Se Atene piange… Roma le busca

Da giorni in Italia ci si azzuffa sulla pagliuzza greca mentre si trascurano le travi che ci piovono in testa. Si fa un gran parlare di quanto sia decisiva l’Europa nella vita delle persone comuni. A sentire la propaganda europeista il sole splenderebbe sempre in questo angolo di paradiso. La realtà invece racconta che aumentano di giorno in giorno i soprusi che siamo costretti a subire in ossequio al mito dello stare insieme. Siamo preoccupati, a ragione, per il popolo greco, intanto Bruxelles ci pugnala alla schiena. È di questi giorni la diffida che la Commissione ha inviato al nostro governo perché non ha ancora proceduto al recepimento della normativa comunitaria in materia di utilizzo del latte in polvere per la produzione casearia.

In concreto, si pretende che venga abrogata la legge nazionale n.138 vigente dal 1974 con la quale si vietava l’utilizzo di polvere di latte per produrre formaggi, yogurt e latte alimentare ai caseifici ubicati sul territorio nazionale. Nei quarant’anni trascorsi dalla sua emanazione le imprese casearie e zootecniche italiane hanno fatti passi da giganti nella preparazione di prodotti di alta qualità che il mondo ci invidia. L’utilizzo di latte munto da animali selezionati e ben nutriti conferisce gusto e sapore unici ai formaggi nostrani. Ma tutto ciò non vale per quelli di Bruxelles. Per la logica comunitaria la qualità non è un valore. Al contrario, è un disvalore che deve essere sanzionato. Tra qualche giorno, quando sarà scaduto l’ultimatum imposto al governo italiano, se vorremo continuare a godere delle produzioni genuine dovremo pagare multe salate all’Unione.

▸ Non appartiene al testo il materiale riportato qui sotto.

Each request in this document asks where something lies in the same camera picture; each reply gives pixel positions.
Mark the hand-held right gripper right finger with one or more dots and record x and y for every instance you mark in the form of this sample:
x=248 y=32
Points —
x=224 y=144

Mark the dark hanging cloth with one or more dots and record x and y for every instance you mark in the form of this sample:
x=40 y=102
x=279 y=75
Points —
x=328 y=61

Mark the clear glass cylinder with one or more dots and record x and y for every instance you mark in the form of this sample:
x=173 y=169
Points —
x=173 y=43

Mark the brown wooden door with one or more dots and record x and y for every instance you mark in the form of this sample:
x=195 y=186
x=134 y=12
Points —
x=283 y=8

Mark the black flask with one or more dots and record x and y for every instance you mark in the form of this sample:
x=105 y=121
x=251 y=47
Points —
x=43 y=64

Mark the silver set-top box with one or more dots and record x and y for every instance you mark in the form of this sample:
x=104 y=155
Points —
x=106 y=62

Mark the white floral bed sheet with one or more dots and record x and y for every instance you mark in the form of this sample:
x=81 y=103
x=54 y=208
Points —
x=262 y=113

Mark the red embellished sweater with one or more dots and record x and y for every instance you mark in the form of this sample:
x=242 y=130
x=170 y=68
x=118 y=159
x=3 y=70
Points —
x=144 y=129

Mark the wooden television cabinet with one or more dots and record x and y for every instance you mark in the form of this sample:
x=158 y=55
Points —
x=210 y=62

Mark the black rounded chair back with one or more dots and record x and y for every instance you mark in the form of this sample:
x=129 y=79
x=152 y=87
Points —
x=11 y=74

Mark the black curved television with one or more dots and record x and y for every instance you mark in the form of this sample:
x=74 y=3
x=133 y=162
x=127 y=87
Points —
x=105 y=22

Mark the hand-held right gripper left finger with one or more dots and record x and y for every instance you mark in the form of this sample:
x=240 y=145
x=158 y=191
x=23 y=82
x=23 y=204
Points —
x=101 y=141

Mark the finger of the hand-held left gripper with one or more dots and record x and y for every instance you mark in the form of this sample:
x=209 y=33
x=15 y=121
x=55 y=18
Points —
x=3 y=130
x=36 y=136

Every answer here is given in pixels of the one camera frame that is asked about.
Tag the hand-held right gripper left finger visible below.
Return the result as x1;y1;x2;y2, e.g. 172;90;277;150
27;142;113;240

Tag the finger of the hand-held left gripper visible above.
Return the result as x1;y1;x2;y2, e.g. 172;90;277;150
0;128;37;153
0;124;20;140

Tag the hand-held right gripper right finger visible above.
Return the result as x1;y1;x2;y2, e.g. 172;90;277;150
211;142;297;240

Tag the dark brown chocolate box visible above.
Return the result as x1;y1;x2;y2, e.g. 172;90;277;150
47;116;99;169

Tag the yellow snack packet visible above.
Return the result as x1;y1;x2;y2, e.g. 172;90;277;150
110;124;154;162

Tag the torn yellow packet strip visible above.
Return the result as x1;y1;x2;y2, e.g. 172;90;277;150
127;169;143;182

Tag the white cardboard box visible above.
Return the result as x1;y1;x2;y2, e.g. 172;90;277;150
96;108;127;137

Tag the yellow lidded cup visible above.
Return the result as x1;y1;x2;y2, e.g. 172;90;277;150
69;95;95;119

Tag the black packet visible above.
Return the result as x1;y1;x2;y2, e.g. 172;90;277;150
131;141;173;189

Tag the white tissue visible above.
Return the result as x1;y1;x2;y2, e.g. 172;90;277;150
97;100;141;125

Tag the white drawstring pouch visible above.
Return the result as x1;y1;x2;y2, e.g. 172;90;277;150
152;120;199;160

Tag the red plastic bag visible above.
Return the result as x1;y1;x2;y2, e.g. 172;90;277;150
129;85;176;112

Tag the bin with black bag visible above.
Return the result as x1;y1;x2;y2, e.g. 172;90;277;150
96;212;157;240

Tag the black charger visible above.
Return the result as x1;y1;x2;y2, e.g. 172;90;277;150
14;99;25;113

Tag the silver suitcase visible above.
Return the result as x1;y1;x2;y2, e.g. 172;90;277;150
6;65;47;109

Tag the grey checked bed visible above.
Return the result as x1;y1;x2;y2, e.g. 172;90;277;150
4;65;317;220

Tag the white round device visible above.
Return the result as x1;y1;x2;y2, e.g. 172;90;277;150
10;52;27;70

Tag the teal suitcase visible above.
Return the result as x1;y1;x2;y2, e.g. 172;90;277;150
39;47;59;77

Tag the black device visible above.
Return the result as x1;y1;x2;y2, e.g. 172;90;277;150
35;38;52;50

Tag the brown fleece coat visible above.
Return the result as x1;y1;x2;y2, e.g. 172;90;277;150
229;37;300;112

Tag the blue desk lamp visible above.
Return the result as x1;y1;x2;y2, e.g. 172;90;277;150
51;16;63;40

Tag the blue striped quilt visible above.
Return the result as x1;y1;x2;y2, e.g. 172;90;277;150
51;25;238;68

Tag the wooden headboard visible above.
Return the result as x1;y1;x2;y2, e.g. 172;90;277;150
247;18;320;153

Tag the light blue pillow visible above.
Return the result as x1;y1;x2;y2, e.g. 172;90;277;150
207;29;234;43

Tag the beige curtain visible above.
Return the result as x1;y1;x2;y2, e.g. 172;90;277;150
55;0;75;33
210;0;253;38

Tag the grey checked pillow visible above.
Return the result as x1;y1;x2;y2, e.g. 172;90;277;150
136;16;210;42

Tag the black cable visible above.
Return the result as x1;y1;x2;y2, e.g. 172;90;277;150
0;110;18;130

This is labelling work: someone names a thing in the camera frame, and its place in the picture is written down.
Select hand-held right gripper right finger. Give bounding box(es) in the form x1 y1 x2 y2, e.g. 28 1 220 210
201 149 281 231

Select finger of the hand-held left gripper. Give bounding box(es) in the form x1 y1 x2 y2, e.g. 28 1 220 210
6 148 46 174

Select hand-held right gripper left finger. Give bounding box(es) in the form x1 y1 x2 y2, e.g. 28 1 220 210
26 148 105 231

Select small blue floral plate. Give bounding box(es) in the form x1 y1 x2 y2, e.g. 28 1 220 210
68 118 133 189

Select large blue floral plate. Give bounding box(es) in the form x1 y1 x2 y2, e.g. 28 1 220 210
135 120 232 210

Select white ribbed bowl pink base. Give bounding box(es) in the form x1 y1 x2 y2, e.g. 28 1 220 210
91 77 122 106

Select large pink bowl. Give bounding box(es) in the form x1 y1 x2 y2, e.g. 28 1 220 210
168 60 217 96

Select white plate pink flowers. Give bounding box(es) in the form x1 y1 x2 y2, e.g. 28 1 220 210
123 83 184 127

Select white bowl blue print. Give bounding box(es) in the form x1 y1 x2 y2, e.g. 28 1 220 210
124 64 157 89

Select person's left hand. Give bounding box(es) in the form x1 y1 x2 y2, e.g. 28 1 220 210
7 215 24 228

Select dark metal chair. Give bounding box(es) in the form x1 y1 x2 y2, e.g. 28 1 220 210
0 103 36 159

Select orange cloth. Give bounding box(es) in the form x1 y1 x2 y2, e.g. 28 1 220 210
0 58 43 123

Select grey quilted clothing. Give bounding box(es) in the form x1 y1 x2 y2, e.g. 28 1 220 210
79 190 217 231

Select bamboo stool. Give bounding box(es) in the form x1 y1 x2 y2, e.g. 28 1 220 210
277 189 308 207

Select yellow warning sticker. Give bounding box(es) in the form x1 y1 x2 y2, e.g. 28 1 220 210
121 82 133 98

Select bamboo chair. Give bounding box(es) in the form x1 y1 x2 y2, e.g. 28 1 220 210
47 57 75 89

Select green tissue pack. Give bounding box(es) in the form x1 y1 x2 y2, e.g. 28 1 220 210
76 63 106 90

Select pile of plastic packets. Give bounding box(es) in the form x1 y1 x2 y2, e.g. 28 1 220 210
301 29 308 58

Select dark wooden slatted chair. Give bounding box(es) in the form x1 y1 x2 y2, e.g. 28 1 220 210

Il mondo dei produttori e degli allevatori è in rivolta. Temono che si decida, in sede governativa, di calarsi le braghe aprendo di fatto il mercato nazionale all’invasione di prodotti esteri a basso costo e di nessuna qualità. La perdita di fatturato per le imprese del comparto sarà inevitabile e con essa la distruzione di posti di lavoro. È, dunque, questa l’Europa che vogliamo? Rispondere per tutti è impossibile ma a noi questa cosa qui chiamata Ue comincia a stare sulle scatole. Non è accettabile che l’Italia sia finita in un reticolo di regole e regolette il cui unico scopo sta nell’ammazzare ciò che di buono e di bello si riesce ancora a produrre dalle nostre parti.

L’agroalimentare non è solo un capitolo della bilancia commerciale, è il vettore di una civiltà antica, quella mediterranea, che ha incluso il sapore e il gusto nel proprio orizzonte di senso. Non è solo questione di interesse economico. Questa Europa grigia e bacchettona vuole penalizzare la nostra capacità di creare piacere e bellezza. Per fare il gioco delle multinazionali vogliono riempirsi la pancia di cibo fatto con la chimica? Imbottirsi di vino fabbricato con i Wine kit? Ingozzarsi di carni addizionate di acqua? Divorare cioccolata senza cacao? Lo facciano! È affar loro, ma lascino stare le nostre eccellenze.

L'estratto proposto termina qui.